According to the invention, the rotation angle of the main rotor can be uniquely determined in an angular range of 360 ° / q, where q is an integer and greater than zero. Accordingly, the rotation angle of the secondary rotor can be uniquely determined in an angular range of 360 ° / l, where 1 is an integer and greater than zero. Furthermore, it can be specified within which number N of full revolutions of the shaft 12 or the main rotor 14 the absolute rotation angle θ 'should be clearly determined.

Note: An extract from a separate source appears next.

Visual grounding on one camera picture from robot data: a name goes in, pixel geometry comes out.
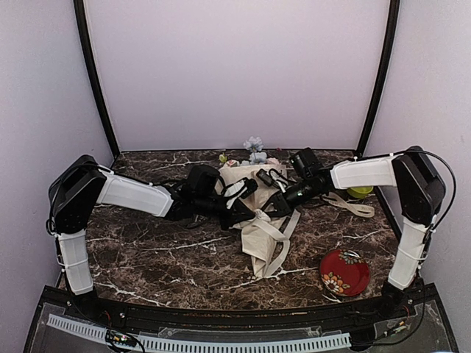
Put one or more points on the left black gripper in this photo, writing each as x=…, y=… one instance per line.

mit n₁: n1 = pm1 ± 1 (2),wobei p ganzzahlig und größer null ist, und wobei für m₁ gilt: m1 = N·q (2.1). Given these three specified values q, l and N, the required transmission ratio n / m of the main rotor to the secondary rotor can be calculated as follows:

with n ₁ : n 1 = pm 1 ± 1 (2), where p is an integer and greater than zero, and where m ₁ holds: m 1 = N · q (2.1).

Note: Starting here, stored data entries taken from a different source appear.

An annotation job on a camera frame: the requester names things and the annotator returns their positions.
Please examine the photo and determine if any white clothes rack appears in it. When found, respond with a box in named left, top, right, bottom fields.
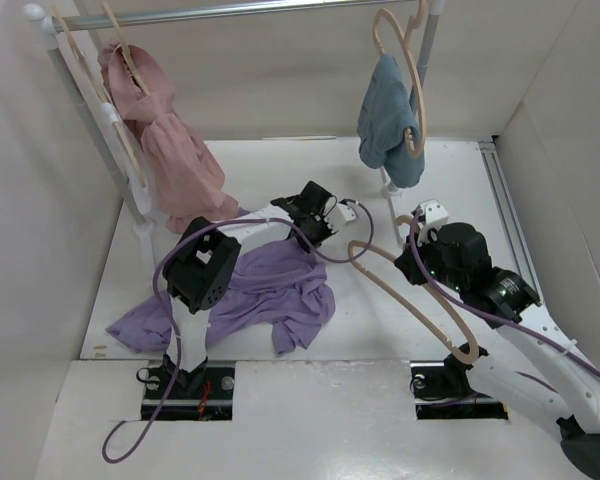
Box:
left=23, top=1, right=446, bottom=267

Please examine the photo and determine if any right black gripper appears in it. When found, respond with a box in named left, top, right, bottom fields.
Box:
left=394, top=227, right=467, bottom=293

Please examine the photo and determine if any blue garment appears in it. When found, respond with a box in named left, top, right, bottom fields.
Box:
left=357, top=54, right=425, bottom=188

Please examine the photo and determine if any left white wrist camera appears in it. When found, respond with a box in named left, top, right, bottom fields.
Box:
left=325, top=202, right=357, bottom=233

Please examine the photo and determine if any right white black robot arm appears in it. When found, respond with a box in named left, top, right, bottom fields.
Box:
left=394, top=217, right=600, bottom=479

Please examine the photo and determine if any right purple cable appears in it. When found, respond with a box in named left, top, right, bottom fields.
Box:
left=409, top=209, right=600, bottom=396

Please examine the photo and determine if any purple cable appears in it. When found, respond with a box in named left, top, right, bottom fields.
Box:
left=409, top=209, right=600, bottom=396
left=102, top=199, right=376, bottom=464

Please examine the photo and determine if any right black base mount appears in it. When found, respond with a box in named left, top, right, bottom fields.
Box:
left=409, top=354, right=509, bottom=421

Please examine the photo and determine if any purple t shirt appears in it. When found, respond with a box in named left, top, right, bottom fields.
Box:
left=106, top=210, right=336, bottom=361

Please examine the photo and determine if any aluminium rail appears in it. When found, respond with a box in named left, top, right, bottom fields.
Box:
left=478, top=141, right=542, bottom=295

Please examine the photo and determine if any wooden hanger with pink dress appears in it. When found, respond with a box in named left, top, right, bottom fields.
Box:
left=101, top=1, right=154, bottom=101

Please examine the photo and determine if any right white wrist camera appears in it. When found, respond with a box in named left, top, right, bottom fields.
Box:
left=414, top=199, right=449, bottom=246

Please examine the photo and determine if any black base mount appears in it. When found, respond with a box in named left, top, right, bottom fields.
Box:
left=136, top=362, right=235, bottom=422
left=409, top=354, right=509, bottom=421

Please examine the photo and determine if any pink dress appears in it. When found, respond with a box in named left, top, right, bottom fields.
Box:
left=98, top=40, right=239, bottom=234

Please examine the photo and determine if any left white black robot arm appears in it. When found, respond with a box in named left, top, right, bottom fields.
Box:
left=162, top=181, right=337, bottom=355

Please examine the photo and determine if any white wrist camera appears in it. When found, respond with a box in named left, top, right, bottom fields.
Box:
left=325, top=202, right=357, bottom=233
left=414, top=199, right=449, bottom=246

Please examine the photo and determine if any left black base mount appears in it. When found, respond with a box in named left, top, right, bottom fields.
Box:
left=136, top=362, right=235, bottom=422

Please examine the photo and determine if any wooden hanger with blue garment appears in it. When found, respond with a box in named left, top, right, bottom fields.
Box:
left=372, top=5, right=426, bottom=159

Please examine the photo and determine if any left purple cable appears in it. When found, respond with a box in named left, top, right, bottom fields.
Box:
left=102, top=199, right=376, bottom=464

In the following table are for q, l and N and for p different values indicated, which make up the mentioned cohere a gear ratio to be selected accordingly.

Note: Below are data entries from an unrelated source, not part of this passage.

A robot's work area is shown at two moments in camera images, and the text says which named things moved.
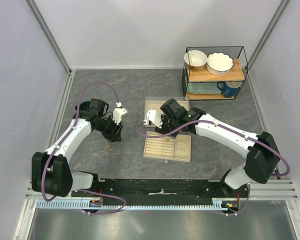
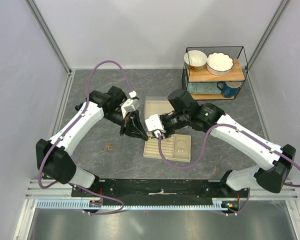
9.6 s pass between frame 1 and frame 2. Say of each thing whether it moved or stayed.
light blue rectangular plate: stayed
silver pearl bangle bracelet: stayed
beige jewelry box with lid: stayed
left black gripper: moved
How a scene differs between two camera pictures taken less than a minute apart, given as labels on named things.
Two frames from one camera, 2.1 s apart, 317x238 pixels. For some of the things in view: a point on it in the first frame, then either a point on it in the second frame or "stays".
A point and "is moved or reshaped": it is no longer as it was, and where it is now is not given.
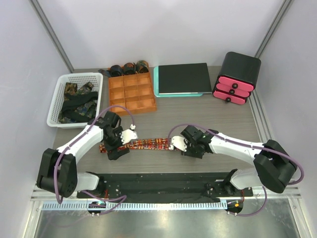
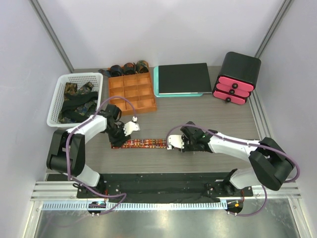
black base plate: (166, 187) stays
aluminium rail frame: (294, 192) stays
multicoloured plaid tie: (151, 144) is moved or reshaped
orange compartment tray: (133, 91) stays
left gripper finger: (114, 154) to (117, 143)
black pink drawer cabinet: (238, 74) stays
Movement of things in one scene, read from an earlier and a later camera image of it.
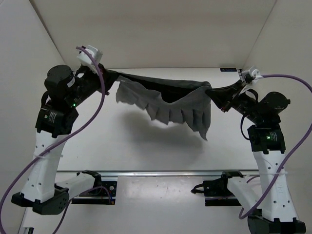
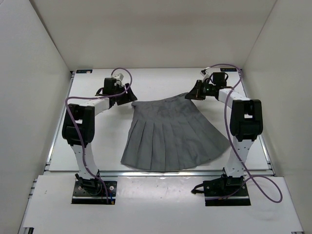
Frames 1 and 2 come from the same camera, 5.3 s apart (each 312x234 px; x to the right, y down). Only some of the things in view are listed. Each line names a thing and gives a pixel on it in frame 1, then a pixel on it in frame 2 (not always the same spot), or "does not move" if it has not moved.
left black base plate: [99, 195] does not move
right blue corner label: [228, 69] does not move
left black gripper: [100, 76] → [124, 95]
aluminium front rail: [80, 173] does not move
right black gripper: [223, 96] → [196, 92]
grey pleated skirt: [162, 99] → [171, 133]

The absolute angle of rotation θ 'can then be determined by the following relationships: θ '= φ ' q (13) where φ 'is the rotation angle measured by the main rotor scanning unit over the number of N revolutions, or θ '= 1 l m n Ψ '(14), where Ψ 'is the rotation angle measured by the scanning unit of the sub rotor over N revolutions of the main rotor, or from the average resulting from the equations (5) and (6): θ '= 1 2 ( φ ' q + 1 l m n Ψ '(15).

Claims (5)

Facility ( 10 ) for determining the absolute angle of rotation (θ ') of a shaft ( 12 ) within a number of N revolutions of the shaft ( 12 ), in particular a steering shaft of a vehicle, with one around the shaft ( 12 ) or with the shaft ( 12 ) rotationally coupled, a Abtastcodierung bearing main rotor ( 26 ), with one with the shaft or the main rotor ( 14 ) rotationally coupled, likewise a Abtastcodierung carrying secondary rotor ( 26 ), with a first scanning unit ( 18 ) for determining the rotational position of the main rotor ( 14 ) and a second scanning unit ( 22 ) for determining the rotational position of the secondary rotor ( 26 ), characterized in that the sample coding and the sampling unit ( 18 ) of the main rotor ( 14 ) are designed such that an unambiguous determination of the angle of rotation of the main rotor ( 14 ) is performed in an angular range of 360 ° / q, where q is an integer and greater than one and / or that the sample coding and the sampling unit ( 22 ) of the secondary rotor ( 26 ) are formed such that an unambiguous determination of the rotation angle of the secondary rotor in an angular range of 360 ° / l, where l is an integer and greater than one, wherein for the transmission ratio n / m from the main rotor ( 14 ) to the secondary rotor ( 26 ) applies:

with n ₁ : n 1 = pm 1 ± 1, where p is an integer and greater than zero, and where m ₁ holds: m 1 = N · q. Device according to claim 1, characterized that the values l and q are different from each other. Device according to claim 1 or 2, characterized that the value q is not equal to one and that the value 1 equals one is. Device according to Claim 1, 2 or 3, characterized in that the accuracy and resolution of the scanning coding and of the associated scanning unit of the main rotor ( 14 ) the accuracy and resolution of the sample coding and the associated sampling unit of the secondary rotor ( 26 ) at least largely corresponds. Method for determining the absolute angle of rotation θ 'within a number of N revolutions of one shaft ( 12 ) by means of a device ( 10 ) according to at least one of the preceding claims, using the following relationships: θ '= φ ' q . where φ 'that of the scanning unit of the main rotor ( 14 ) is the measured angle of rotation over the number of N revolutions, or θ '= 1 l m n Ψ ' where Ψ 'of the scanning unit of the secondary rotor ( 26 ) is measured rotation angle over N revolutions of the main rotor, or θ '= 1 2 ( φ ' q + 1 l m n Ψ ').